Personalized Medicine: Innovation to Clinical Execution
My story of innovation begins in 1981, when, as a young surgical trainee in Boston, I was shocked to learn that my dreams of joining the pioneers in the exciting new field of heart transplantation had been abruptly shattered—by a policy decision. The trustees of the hospital in which I was training decided to put an indefinite moratorium on performing this emerging procedure because they did not feel it was cost-effective. In response, I travelled across the country to Stanford to be mentored by the father of heart transplantation, Dr. Norman Shumway.
Lesson learned: policy can destroy the innovation ecosystem…or, if we are smart, policy can accelerate it. Replacing the human heart is still state-of-the-art, but just this year a revolutionary paper from the Gladstone Institute in Nature shows how far we have progressed, accelerated by public policy to invest in science. For the first time ever, adult stem cells were used to reprogram non-beating cells into beating cardiomyocytes in a mouse model. Cardiac fibroblasts—essentially inert fibrous tissue—were genetically reprogrammed to become newly born, beating and blood-pumping cardiomyocytes by introduction of retrovirals.
That innovation in regenerative medicine means that someday we may not have to cut out the entire human heart and replace it with someone else’s to give a person another chance to live. But let me turn to an even more exciting accelerator of innovation: data. Our nation spends millions on clinical trials that demonstrate how a disease, heart failure, for example, can be treated effectively by a new drug. Even with all of the convincing evidence, some patients treated with a new drug actually get worse. Why does what appears to be the right treatment sometimes yield worse results?
For decades, this question has eluded health care professionals. However, as we learn, we begin to ask different questions.

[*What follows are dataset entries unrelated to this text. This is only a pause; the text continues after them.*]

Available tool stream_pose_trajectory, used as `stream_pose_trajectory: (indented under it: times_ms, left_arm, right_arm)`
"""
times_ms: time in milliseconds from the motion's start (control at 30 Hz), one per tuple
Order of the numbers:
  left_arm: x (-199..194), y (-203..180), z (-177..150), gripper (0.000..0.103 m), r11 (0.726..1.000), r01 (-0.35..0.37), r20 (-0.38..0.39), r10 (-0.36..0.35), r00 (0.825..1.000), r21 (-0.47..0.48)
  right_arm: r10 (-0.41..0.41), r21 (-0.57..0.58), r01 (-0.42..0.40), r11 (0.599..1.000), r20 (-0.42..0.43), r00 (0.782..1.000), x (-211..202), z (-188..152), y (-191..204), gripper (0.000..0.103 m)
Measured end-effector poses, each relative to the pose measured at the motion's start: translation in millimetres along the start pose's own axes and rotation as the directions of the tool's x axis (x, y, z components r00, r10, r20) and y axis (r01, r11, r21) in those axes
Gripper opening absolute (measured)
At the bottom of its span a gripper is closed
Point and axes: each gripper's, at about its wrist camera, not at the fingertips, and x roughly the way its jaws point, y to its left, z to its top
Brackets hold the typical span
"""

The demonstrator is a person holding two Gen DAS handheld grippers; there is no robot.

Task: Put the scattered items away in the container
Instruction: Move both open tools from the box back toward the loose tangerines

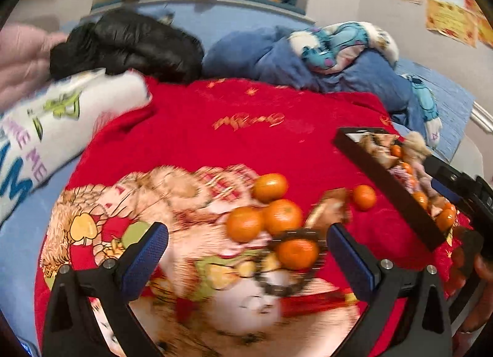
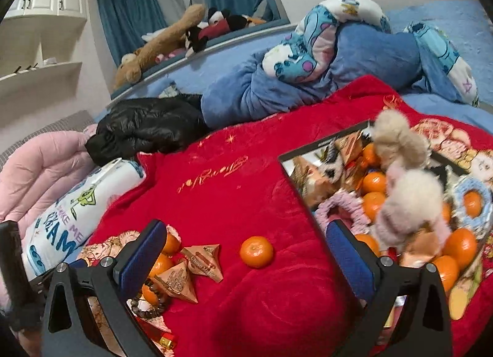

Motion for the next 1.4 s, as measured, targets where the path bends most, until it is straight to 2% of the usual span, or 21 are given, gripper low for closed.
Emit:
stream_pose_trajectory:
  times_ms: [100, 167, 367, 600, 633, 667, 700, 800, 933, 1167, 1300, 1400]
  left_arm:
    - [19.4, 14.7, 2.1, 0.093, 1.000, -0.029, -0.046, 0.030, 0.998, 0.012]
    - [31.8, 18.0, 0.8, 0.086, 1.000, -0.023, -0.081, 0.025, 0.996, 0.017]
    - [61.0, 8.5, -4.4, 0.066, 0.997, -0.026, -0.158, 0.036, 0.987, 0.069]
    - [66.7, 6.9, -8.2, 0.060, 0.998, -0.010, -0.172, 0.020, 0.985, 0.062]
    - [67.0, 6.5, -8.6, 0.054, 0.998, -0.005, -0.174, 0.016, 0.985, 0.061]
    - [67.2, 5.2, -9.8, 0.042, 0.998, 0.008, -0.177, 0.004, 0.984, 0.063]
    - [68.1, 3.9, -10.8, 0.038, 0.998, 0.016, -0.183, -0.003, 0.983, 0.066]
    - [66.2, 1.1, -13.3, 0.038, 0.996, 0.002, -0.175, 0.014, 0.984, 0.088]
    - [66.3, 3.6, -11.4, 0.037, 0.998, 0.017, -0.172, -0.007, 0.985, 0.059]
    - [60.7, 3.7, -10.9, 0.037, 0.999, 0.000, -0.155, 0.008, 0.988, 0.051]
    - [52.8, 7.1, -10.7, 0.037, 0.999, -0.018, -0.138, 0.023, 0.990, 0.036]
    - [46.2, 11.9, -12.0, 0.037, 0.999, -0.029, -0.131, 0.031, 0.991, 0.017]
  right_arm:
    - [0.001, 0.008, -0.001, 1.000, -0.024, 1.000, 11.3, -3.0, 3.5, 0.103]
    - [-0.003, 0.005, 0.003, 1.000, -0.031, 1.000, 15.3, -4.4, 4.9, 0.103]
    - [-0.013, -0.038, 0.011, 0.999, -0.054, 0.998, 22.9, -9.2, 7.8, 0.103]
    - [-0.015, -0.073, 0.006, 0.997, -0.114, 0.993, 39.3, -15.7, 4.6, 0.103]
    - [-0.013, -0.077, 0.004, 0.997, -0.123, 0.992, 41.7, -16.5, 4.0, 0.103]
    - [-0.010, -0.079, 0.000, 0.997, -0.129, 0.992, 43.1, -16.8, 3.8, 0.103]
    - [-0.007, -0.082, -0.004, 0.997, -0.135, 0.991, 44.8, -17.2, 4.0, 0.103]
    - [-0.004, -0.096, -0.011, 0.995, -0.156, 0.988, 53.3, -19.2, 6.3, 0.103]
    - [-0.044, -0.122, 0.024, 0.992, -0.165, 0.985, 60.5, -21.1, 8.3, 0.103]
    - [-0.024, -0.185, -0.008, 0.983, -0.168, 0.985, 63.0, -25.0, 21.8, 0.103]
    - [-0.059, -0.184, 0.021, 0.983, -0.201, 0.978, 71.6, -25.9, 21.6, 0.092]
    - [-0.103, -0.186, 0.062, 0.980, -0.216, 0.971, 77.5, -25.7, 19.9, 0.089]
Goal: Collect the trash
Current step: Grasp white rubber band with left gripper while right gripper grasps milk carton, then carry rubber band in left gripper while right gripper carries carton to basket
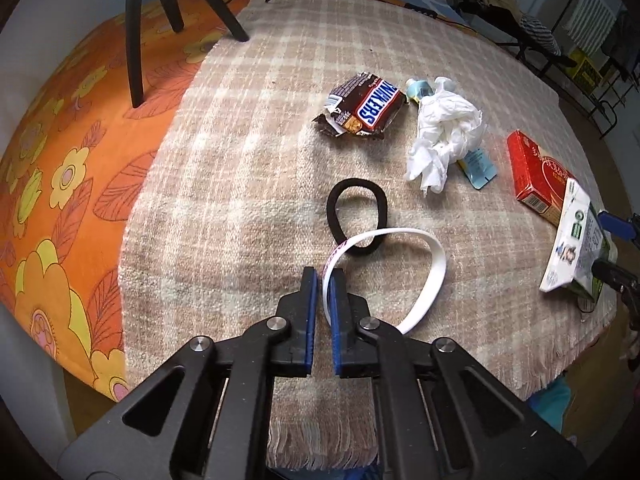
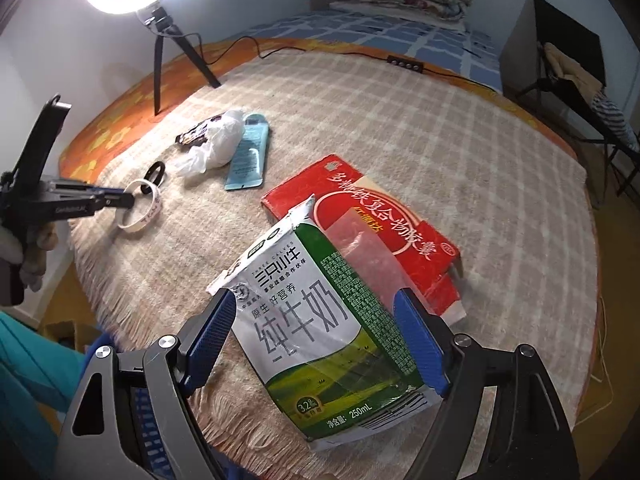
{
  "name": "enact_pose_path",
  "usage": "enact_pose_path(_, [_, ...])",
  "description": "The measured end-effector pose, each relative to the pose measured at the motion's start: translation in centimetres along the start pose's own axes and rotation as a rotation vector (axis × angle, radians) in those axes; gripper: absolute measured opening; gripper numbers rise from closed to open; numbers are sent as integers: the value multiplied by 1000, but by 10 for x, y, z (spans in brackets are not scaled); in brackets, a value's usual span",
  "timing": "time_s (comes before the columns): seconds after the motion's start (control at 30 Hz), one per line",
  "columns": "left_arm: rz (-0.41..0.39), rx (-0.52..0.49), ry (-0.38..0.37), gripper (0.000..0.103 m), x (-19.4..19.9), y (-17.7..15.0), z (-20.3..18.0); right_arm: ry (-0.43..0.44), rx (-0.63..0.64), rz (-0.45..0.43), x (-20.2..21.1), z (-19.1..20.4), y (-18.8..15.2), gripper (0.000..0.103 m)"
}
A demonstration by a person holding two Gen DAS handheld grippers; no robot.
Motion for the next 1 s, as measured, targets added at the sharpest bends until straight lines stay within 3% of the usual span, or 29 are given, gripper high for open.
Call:
enact_pose_path(0.3, [-8, -2, 6, 3, 0, 2, -1, 7, 189, 69, -3, 22, -10, 81])
enact_pose_path(0.57, [-12, 0, 5, 2, 1, 2, -1, 16, 337, 160, -18, 38, -25, 88])
enact_pose_path(0.8, [-34, -1, -4, 1, 9, 2, 1, -83, 416, 170, -31, 44, -37, 89])
enact_pose_path(0.87, [-44, 3, -9, 1, 14, 2, 2, -93, 436, 163, -30, 49, -39, 88])
enact_pose_path(1.0, [-75, -2, -15, 1, 27, 2, 0, -72, 416, 141, -21, 53, -39, 74])
Point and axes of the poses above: each gripper's, at about its wrist camera, not at the fingertips, and x roughly against the way its jaws point, z to its left, y to its top, the point moved 8 cm from there along -x, roughly the way its jaws point
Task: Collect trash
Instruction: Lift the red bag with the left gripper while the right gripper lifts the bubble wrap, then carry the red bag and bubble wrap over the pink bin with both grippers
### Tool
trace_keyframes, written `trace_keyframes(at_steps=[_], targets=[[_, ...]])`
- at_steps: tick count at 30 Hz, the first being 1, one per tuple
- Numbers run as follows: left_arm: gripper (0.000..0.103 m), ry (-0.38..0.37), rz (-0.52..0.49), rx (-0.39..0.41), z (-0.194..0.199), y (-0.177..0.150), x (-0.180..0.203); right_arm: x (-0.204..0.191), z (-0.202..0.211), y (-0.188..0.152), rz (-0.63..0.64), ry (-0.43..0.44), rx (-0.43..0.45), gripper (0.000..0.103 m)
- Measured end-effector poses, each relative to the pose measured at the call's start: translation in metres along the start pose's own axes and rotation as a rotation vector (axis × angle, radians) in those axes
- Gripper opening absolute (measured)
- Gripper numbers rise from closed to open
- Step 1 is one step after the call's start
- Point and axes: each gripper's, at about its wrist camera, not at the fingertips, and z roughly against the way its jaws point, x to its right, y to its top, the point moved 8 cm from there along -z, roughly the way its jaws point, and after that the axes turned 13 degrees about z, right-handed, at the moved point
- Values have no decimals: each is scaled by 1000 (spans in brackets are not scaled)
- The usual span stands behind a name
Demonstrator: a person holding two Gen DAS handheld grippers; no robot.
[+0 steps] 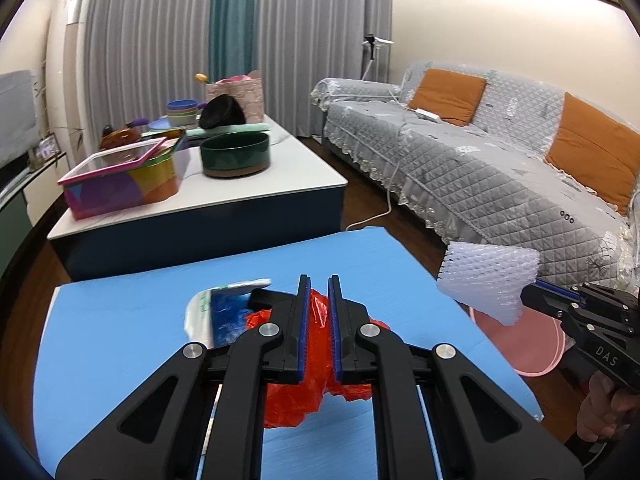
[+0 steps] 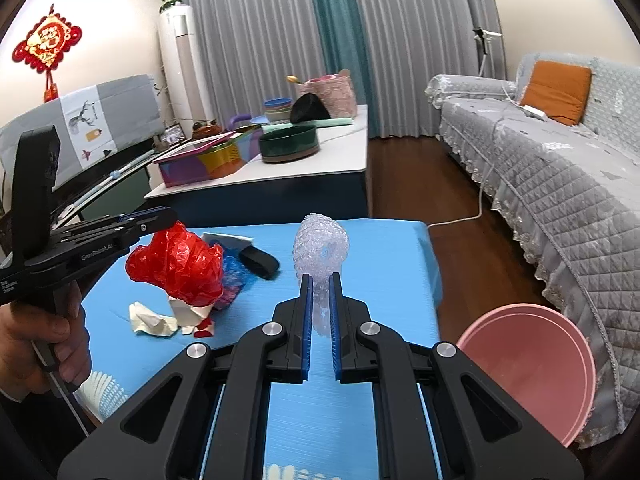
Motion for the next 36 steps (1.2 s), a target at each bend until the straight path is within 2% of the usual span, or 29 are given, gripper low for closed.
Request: trace_keyframes(at_steps=[22, 36], targets=[[8, -115, -83, -27, -17, -9, 84, 77, 34, -21, -88, -135, -8, 8], [8, -183, -147, -42, -19, -19, 142, 125, 74, -32, -144, -225, 8, 8]])
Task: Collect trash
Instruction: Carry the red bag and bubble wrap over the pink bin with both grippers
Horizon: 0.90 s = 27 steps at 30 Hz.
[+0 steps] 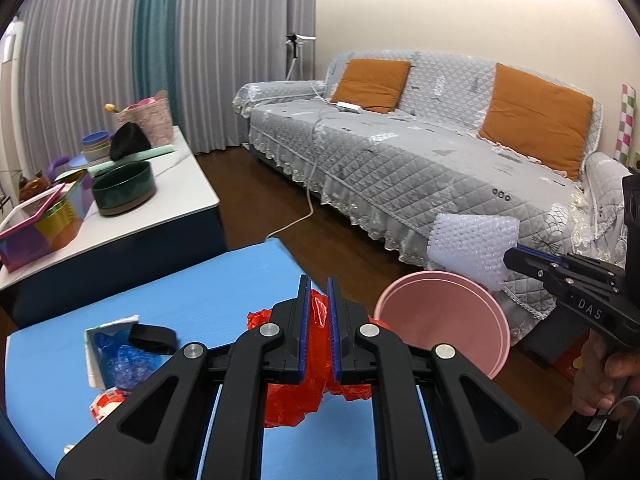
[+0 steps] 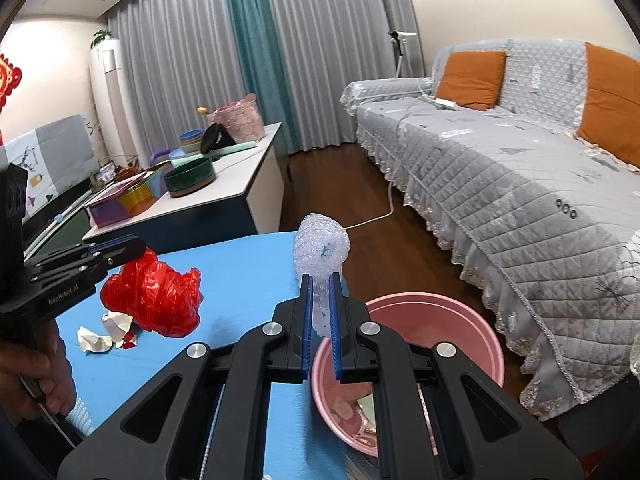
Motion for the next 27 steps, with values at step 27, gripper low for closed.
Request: trace_keyframes(at_steps=[27], targets=[[8, -107, -69, -61, -34, -11, 98, 71, 39, -20, -88, -109, -7, 8]])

We’ve evolved from asking, “How can we improve our research?” to asking a more fundamental and probing question, “What if what was touted as the right therapy really wasn’t right for this particular patient?” Could this simple idea be behind the more than 100,000 lives lost each year due to medical errors, as reported by the Institute of Medicine? Or the estimated 30 percent rate of waste in our health care spending?
Human genetic variation is one key to these questions. Many of what used to be considered inconsequential genetic mutations are now being identified as critical determinants of how the body functions, how it responds to disease, and how it would best be aided by therapy. Together, these determinants are forming a very new phenomenon in medical care, called “personalized medicine.”

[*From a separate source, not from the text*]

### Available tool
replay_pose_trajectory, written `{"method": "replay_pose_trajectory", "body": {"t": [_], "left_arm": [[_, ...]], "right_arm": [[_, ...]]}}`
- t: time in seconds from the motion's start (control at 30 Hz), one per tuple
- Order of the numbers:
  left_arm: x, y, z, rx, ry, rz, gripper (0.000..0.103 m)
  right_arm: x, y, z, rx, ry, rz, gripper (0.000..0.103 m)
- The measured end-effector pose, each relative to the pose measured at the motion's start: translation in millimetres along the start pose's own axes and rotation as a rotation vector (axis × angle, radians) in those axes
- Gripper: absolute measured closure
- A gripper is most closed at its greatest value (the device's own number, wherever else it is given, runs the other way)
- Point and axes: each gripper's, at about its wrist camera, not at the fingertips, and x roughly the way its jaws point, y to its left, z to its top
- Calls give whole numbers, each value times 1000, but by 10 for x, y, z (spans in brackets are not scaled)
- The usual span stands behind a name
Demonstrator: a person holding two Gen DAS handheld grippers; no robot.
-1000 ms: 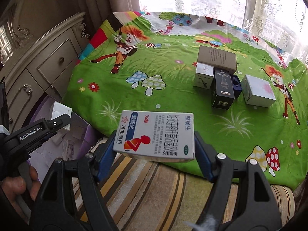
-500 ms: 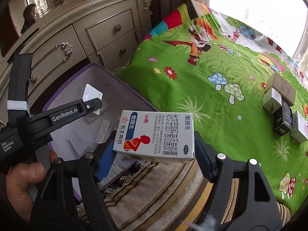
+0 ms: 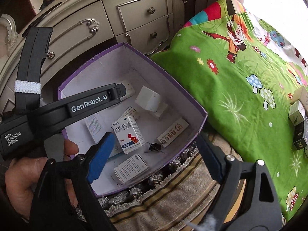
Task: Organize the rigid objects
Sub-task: 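Carry both boxes into the storage box and open both tools, then move both open tools back over the remaining boxes on the bed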
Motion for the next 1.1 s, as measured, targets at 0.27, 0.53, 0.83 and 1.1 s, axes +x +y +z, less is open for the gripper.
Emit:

With personalized medicine, researchers use extremely sophisticated data analysis to separate a large population of people who used to be treated uniformly into smaller, more discrete, “personalized clusters” of people who share some important physiology or biochemical variants that respond in different ways to a particular treatment.
Every day, we are gaining new knowledge about the role of genetic factors in common adult diseases including gallstones, osteoporosis, osteoarthritis, skin cancer, prostate cancer, migraine headaches, obesity, mental retardation, Alzheimer’s, arthritis, diabetes, multiple sclerosis, schizophrenia, and hearing loss. Just to take one example, Alzheimer’s disease alone affects 4 million Americans at a cost of $152 billion per year. The math quickly becomes significant when we consider the impact of improving the lives of just 10 percent of these patients by better understanding how they should be treated, how their version of the disease is different from other versions, and how to avoid side effects of medicines for the personalized characteristics of their disease.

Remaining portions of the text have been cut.